C’est vrai que quand je le veux, je peux être très con. Et même si je ne le veux pas, aussi, bien sûr. J’en veux pour preuve ce que je viens de faire, à l’instant, en rentrant du boulot, hei hi, hei ho. J’étais en train de parcourir un mensuel de recettes de cuisine et je me suis arrêté un instant sur une pub pour des produits sucrés et tout ce qu’il faut, sans doute, pour enrichir le surpoids de nos chers enfants grossissants.

En bas de la page, il y a la formule consacrée par le politiquement correct : « bougez et mangez cinq fruits ou légumes par jour » ou des machins de ce genre. Comme les bandeaux qui défilent sur nos écrans de télé quand il passe de la pub pour les produits en chocolat ou les sodas soit disant allégés et pas gras. Et je me suis dit que j’allais obéir au pied de la lettre aux injonctions du gouvernement et des députés qui ont pondu cette loi d’affichage au sujet de notre sécurité.

Alors, j’ai choisi deux grains de raisin pour le dessert : un de muscat et un de chasselas (un noir et un vert) après avoir mangé un grain de maïs, une lentille et un radis rose. Et pour être certain d’en avoir pris suffisamment, j’ai ajouté un petit pois à mon mélange de légumes.

Voilà, c’est fait, j’ai mangé mes cinq fruits et légumes du jour.
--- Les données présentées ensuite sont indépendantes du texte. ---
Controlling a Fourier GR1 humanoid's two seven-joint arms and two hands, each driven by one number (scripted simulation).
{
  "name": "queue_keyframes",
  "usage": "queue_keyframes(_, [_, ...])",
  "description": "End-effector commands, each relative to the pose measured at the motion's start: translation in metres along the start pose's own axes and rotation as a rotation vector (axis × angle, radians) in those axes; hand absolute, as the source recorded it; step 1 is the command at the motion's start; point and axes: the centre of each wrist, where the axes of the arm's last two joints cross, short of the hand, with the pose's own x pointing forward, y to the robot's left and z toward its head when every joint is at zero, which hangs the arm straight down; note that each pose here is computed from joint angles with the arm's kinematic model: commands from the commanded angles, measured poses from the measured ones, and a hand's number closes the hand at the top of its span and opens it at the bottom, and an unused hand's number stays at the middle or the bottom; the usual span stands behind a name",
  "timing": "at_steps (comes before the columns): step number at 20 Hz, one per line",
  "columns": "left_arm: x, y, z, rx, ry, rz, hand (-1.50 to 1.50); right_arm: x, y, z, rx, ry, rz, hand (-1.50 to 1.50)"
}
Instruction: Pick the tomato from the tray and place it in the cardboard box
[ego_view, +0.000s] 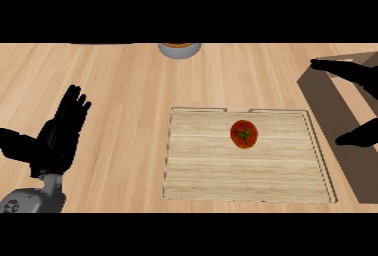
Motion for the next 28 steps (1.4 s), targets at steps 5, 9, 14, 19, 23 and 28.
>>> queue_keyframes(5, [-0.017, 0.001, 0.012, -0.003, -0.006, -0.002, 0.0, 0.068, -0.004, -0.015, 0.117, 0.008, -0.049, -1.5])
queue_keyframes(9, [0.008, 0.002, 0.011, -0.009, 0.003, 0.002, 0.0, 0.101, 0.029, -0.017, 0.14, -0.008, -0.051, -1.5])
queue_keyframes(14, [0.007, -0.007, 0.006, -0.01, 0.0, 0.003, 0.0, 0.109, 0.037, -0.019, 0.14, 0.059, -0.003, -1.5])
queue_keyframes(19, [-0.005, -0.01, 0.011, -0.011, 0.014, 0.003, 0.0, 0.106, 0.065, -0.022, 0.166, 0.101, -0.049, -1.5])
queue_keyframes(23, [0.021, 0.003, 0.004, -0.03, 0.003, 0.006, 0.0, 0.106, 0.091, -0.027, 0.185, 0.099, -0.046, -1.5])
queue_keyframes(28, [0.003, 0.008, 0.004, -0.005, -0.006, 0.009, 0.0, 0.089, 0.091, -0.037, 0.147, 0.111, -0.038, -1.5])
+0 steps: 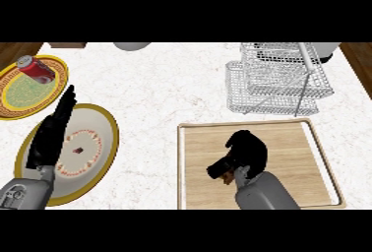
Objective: Pick the sweet potato from the tray and place it in the tiered basket
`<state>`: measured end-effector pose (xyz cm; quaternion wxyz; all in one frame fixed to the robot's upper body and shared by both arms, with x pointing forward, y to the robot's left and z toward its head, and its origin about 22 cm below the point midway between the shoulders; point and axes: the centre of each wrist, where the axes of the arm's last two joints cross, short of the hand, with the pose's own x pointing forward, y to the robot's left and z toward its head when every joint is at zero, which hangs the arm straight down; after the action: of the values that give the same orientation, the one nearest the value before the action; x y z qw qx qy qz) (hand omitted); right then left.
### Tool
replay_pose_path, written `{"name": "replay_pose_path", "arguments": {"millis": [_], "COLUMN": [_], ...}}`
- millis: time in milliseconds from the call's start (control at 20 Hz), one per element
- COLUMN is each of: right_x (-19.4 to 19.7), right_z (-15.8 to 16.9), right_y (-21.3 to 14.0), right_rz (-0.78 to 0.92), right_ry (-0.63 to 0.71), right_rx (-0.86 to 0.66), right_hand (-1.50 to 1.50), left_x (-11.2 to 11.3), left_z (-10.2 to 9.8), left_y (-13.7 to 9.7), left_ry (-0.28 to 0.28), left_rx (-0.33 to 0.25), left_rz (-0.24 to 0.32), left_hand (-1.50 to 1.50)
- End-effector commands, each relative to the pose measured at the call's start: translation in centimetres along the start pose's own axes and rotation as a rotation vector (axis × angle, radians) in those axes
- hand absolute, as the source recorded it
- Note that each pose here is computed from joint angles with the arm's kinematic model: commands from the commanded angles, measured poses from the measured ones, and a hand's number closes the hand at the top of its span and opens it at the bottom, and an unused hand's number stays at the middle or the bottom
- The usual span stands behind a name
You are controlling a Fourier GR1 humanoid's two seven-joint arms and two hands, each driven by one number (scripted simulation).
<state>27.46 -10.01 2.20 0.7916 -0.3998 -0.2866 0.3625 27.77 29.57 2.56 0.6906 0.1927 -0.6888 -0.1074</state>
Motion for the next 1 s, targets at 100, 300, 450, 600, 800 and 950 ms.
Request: {"name": "replay_pose_path", "arguments": {"millis": [100, 300, 450, 600, 800, 950], "right_x": [1.8, 1.9, 3.6, 6.2, 9.1, 9.6], "right_z": [0.6, 2.7, 4.3, 5.0, 6.8, 8.3], "right_y": [0.4, -0.4, -2.1, 1.6, -0.1, -1.4], "right_rz": [0.043, -0.072, -0.149, -0.053, -0.065, -0.259], "right_ry": [0.125, 0.106, 0.072, -0.184, -0.511, -0.580], "right_rx": [0.028, 0.035, -0.027, -0.035, -0.076, -0.157], "right_hand": [1.50, 1.50, 1.50, 1.50, 1.50, 1.50], "left_x": [-0.6, 0.3, -0.2, -0.3, 2.0, 1.6], "left_z": [0.1, -0.5, -0.2, -0.2, -0.9, -1.3], "left_y": [-0.8, 0.7, 0.2, 0.5, -2.5, -1.2], "left_ry": [-0.006, 0.007, 0.013, -0.002, -0.021, -0.011], "left_rx": [-0.002, -0.005, 0.001, -0.016, -0.050, -0.048], "left_rz": [0.017, 0.017, 0.003, 0.011, -0.001, 0.014], "left_hand": [0.00, 0.00, 0.00, 0.00, 0.00, 0.00]}}
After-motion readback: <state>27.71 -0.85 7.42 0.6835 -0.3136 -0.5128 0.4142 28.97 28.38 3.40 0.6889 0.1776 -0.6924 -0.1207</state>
Maintenant, j’ai le droit de me taper un tiramisu sans culpabiliser et une tarte Tropézienne et pourquoi pas un café liégeois avec beaucoup de crème chantilly. Après tout, qu’est-ce que je risque à m’empiffrer de choses grasses et sucrées puisque j’ai mangé ma ration plus que conseillée par nos dirigeants et les multinationales qui nous vendent leurs merdes ?

Et si je prends un gramme, j’attaque l’état français pour publicité mensongère. Mais là, dans l’immédiat, je vais aller cuver mes desserts. Quelque chose me pèse sur l’estomac. Peut-être est-ce le petit pois que j’ai ajouté en dernier ressort. Je crois que c’est bien lui qui me pèse sur l’estomac. Je n’aurais peut-être pas dû… La gourmandise me perdra.